AK: 6000 Kärntner nutzen kostenlose Kurse

Mehr Unterstützung für berufliche Weiterbildung nötig

Klagenfurt (OTS) - Der AK Bildungsgutschein zählt zu den Aufsteigern des Jahres 2001. Fast 6000 KärntnerInnen haben im Vorjahr den AK-Bildungsgutschein bei Volkshochschule oder Bfi für persönliche oder berufliche Weiterbildung genutzt. Das ist eine Steigerung gegenüber dem Jahr davor um rund 27 Prozent. Am beliebtesten waren EDV- und Internetkurse.

Bis Jahresende 2001 haben 4.719 ArbeitnehmerInnen (2000: 3.721) ihren Bildungsgutschein bei der AK eingelöst. Dafür hat die AK bis Jahresende vorläufig eine Summe von 4,2 Millionen Schilling/305.225 Euro (2000: 3,3 Millionen Schilling) ausbezahlt. Zusätzlich wurden bis Ende Dezember 1.758 Gutschriften im Wert von rund 445.000 Schilling (32.339 Euro) ausgestellt. "Noch längst haben aber nicht alle Kursbesucher ihr Guthaben eingewechselt. Wir gehen davon aus, dass bis Mitte Februar dann fast 6000 Personen ihren Bildungsbonus bei der AK abgeholt haben", betont Dr. Gerwin Müller, Leiter der AK-Bildungsabteilung. Die AK wird insgesamt rund fünf Millionen Schilling (363.364 Euro) an die Mitglieder auszahlen.

Weil die Qualifikation der Beschäftigten wichtig für die Arbeitsplatzsicherheit und für einen attraktiven Wirtschafts-standort Österreich ist, verlangt die AK von Bundesregierung und Wirtschaft eine Bildungsoffensive.
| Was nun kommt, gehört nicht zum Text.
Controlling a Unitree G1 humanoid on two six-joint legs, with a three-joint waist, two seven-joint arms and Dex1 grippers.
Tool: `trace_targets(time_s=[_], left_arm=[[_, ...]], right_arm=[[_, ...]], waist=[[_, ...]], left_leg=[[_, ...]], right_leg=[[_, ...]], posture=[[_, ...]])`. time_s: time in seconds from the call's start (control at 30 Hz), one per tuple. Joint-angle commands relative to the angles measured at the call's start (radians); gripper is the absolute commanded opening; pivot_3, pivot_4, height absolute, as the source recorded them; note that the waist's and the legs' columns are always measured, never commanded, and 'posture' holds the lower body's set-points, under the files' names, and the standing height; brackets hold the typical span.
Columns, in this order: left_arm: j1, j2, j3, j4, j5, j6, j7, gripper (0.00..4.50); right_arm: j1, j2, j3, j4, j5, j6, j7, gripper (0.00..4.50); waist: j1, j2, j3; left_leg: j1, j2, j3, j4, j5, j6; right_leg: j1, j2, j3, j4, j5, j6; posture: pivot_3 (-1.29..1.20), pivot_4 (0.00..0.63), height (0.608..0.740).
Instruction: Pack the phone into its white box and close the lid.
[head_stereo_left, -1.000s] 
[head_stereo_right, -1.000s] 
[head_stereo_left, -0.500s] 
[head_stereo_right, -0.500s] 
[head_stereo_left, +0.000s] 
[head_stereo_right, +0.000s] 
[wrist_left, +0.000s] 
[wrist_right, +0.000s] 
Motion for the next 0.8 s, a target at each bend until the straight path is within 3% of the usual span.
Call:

Obwohl Weiterbildung immer wichtiger wird, ist sie in Österreich kaum gesetzlich geregelt. Das Gesetz zur Förderung der Erwachsenenbildung stammt aus dem Jahr 1973 und wurde nie novelliert. Die AK verlangt ein zeitgemäßes Gesetz, das vor allem die finanzielle Förderung der Weiterbildung regelt. Die AK fordert, dass Lehrgänge wie die Vorbereitung auf die Berufsreifeprüfung, das Nachholen des Hauptschul- oder des Lehrabschlusses künftig gebührenfrei angeboten werden. Wachsender Leistungsdruck, flexible Arbeitszeiten, Über-stunden und lange Arbeitswege machen außerbetriebliche Weiterbildung immer schwieriger. Die AK tritt daher für einen gesetzlichen Anspruch aller ArbeitnehmerInnen auf eine jährliche Mindest-Weiterbildungszeit im Ausmaß von einer Arbeitswoche ein.

Die Rahmenbedingungen für die Bildungskarenz müssen verbessert werden. Dazu gehören ein Rechtsanspruch auf Bildungskarenz (derzeit ist die Zustimmung des Arbeitgebers notwendig) und die Anhebung des Weiterbildungsgeldes. ArbeitnehmerInnen sollen die Möglichkeit haben, die Bildungskarenz innerhalb von vier Jahren aufgeteilt auf mehrere Blöcke in Anspruch zu nehmen.

Die Arbeiterkammer fordert Bundesminister Bartenstein auf, unverzüglich 1,5 Milliarden Schilling (109 Millionen Euro) aus der Arbeitsmarktreserve für die aktive Arbeitsmarkt-politik frei zu geben. Damit könnte das Arbeitsmarktservice unter anderem Qualifizierungsprogramme für alle Personen starten, die länger als drei Monate arbeitslos sind.